Good catch. You're 100% correct; because the test case just checks that an LEA
is not used, and not for the specific sequence of shift instructions used instead,
this test also passes with --target_board='unix{-m32}'. I'll remove the target clause
from the dg-do compile directive.
> +/* { dg-options "-Oz" } */
> +int foo(int x) { return x<<2; }
> +int bar(int x) { return x<<3; }
> +long long fool(long long x) { return x<<2; } long long barl(long long
> +x) { return x<<3; }
> +/* { dg-final { scan-assembler-not "lea\[lq\]" } } */
Thanks again.
Roger
--
@@ -15543,6 +15543,13 @@ ix86_avoid_lea_for_addr (rtx_insn *insn, rtx operands[])

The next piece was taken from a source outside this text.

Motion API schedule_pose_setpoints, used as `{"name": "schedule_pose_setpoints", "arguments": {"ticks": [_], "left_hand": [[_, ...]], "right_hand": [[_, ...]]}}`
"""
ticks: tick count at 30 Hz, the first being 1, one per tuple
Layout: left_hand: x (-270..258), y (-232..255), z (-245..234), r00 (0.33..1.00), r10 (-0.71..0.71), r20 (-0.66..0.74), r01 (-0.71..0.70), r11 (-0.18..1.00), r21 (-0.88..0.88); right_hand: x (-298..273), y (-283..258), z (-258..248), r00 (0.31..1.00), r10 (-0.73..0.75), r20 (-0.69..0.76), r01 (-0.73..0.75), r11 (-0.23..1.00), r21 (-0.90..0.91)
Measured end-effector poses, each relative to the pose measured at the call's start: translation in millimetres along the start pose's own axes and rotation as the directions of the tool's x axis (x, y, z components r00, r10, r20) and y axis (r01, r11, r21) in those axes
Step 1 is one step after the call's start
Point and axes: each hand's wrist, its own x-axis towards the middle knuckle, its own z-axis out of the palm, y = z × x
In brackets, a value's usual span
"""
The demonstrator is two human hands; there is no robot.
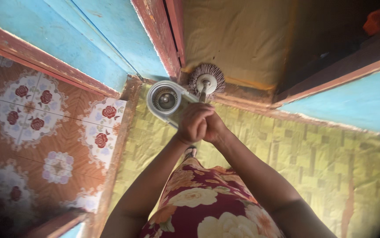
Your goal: The person mops a floor covered with a patterned mat using a string mop. They move the mop back and forth across the surface, navigating around furniture and a doorway. The person periodically dips the mop into a bucket to wring it out and re-wet it before continuing the cleaning process.
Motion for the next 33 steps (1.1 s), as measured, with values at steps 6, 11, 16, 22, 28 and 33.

&& (regno0 == regno1 || regno0 == regno2))
return true;
+ /* Split with -Oz if the encoding requires fewer bytes. */
+ if (optimize_size > 1
+ && parts.scale > 1
+ && !parts.base
+ && (!parts.disp || parts.disp == const0_rtx))
+ return true;
+
/* Check we need to optimize. */
if (!TARGET_AVOID_LEA_FOR_ADDR || optimize_function_for_size_p (cfun))
return false;
new file mode 100644
@@ -0,0 +1,7 @@
+/* { dg-do compile { target { ! ia32 } } } */
+/* { dg-options "-Oz" } */
+int foo(int x) { return x<<2; }
+int bar(int x) { return x<<3; }
+long long fool(long long x) { return x<<2; }
+long long barl(long long x) { return x<<3; }
+/* { dg-final { scan-assembler-not "lea\[lq\]" } } */